Только удивлялись иной раз — с чего живет Парашка Распутина? Как и прежде, шуршит обновами, щелкает орешками.
— С чего шелкуешь? — спрашивали.
— Живу! А вам хотелось б, чтобы я подохла?
— Да несвычно так-то. Без трудов, без забот.
— С мужа и живу! С кого же мне жить-то ишо?
— Да вить нет мужа-то. И жив ли он?
— Где-то шляется. Не ведаю. Деньга шлет, и ладно…
Опять непонятно: у этих Распутиных, чтоб они горели, всегда не как у добрых людей. Было тихо… За околицами села, в замети сыпучих снегов безнадежно погибали гумна и бани. Но вот однажды показался на тракте обоз в четыре телега. Ждать никого покровские не ждали и теперь приглядывались с большим сомнением — не надо ли беды ждать? Обоз втянулся в улицу села, впереди на заиндевелой кобыле восседал сам исправник Казимиров. Издали, гомоня, неслись мальчишки, оповещая:
— Распутин едет! Пьяный уже… вовсю шатается.
Насторожились мужики. Пригорюнились бабы, завидущими глазами встречая первую телегу добра, возле которой в богатой шубе нараспашку шагал Распутин с початой бутылью вина в руке. А рубашка на нем розовая, штаны на нем из бархата лилового, а поясок-то с кистями, а сапоги-то из хрома чистого…
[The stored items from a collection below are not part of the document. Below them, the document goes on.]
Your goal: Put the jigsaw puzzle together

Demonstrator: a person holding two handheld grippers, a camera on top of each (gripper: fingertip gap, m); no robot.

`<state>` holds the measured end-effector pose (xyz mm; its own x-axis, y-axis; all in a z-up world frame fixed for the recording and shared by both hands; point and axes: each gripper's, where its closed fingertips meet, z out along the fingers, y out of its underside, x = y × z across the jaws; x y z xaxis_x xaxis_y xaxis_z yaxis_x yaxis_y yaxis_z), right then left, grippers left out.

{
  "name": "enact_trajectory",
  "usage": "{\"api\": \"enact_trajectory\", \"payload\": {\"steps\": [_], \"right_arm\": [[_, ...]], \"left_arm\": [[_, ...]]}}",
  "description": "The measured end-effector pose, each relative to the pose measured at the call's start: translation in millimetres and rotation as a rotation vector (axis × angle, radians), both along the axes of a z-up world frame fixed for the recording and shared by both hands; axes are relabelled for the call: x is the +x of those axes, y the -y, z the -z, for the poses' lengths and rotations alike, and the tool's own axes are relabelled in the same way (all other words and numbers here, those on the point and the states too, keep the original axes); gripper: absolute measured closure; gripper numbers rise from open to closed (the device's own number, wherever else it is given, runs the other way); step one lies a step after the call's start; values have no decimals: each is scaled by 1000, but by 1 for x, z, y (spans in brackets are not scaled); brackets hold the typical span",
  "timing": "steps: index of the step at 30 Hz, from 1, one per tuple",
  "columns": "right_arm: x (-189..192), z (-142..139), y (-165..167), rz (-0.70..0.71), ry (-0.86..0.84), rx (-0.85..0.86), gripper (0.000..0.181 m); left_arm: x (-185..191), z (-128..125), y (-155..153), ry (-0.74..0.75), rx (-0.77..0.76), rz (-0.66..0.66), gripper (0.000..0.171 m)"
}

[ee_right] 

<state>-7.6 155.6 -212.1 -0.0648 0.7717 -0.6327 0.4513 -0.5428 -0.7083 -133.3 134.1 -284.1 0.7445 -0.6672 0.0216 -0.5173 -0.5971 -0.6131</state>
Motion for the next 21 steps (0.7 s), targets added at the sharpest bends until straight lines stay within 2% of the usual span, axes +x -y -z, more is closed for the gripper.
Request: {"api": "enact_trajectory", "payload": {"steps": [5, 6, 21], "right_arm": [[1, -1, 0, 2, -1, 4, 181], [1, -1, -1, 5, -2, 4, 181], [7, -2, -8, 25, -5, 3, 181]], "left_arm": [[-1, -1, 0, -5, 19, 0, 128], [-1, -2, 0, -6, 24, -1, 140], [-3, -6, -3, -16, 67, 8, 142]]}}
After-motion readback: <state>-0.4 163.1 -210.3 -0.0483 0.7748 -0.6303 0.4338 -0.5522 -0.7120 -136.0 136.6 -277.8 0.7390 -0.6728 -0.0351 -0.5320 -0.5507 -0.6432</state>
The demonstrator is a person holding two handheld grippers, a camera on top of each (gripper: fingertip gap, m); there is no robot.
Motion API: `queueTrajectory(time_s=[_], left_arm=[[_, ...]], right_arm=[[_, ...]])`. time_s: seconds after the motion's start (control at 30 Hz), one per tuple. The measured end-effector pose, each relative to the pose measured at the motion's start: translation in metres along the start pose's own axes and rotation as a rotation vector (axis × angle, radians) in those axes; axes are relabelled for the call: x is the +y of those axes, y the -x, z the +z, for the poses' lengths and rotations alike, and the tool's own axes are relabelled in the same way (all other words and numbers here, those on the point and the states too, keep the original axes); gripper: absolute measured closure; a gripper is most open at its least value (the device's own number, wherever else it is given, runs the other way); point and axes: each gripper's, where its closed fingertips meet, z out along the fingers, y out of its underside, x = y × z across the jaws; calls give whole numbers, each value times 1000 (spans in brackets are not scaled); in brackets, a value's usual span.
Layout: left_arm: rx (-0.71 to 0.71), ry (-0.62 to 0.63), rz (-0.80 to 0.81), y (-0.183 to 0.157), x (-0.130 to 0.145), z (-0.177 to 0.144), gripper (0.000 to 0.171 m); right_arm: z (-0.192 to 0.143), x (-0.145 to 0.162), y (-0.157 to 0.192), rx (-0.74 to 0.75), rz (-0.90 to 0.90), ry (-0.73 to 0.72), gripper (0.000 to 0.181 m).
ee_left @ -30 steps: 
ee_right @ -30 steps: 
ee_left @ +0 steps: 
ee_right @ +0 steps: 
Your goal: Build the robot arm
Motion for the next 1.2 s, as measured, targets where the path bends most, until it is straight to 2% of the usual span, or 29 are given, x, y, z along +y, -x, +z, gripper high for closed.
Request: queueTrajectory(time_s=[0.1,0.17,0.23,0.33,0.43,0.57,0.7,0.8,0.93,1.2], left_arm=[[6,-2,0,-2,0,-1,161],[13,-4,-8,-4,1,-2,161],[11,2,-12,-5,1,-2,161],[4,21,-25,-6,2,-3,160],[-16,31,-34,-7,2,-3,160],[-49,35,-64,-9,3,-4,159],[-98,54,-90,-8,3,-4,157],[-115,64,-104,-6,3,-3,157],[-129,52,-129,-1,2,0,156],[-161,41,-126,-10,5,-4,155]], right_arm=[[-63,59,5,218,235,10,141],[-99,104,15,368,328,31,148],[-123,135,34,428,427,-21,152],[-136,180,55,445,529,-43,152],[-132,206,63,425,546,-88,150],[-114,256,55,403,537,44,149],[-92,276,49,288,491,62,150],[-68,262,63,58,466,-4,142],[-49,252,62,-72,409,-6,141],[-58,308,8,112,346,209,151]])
— Ох и награбился! — рассуждали старики. — На большие деньги одел себя человек. Как бы и нас не загребли за него!
Но видимость исправника, состоящего при Распутине, малость утешала.
Гришка всем махал картузом.
— Землякам мое уваженыще! Уж вы помогайте мне барахло-то в избу занесть. Все ли дома в порядке? Давно не писал…
Выбежала на крыльцо Парашка с детьми — и в ноги мужу (под круглыми коленками бабы горячо и влажно растопился снег).
— Гришенька! Кормилец наш… возвернулся.
— Чего радуешься? — отвечал Распутин. — Вот я тебя вздую для порядка, чтобы себя не забывала…
Покровские густо облепили плетень. Чего только не навез Распутан! Три самовара, машинка швейная, которую ногою надо крутить, сундуки с тряпками.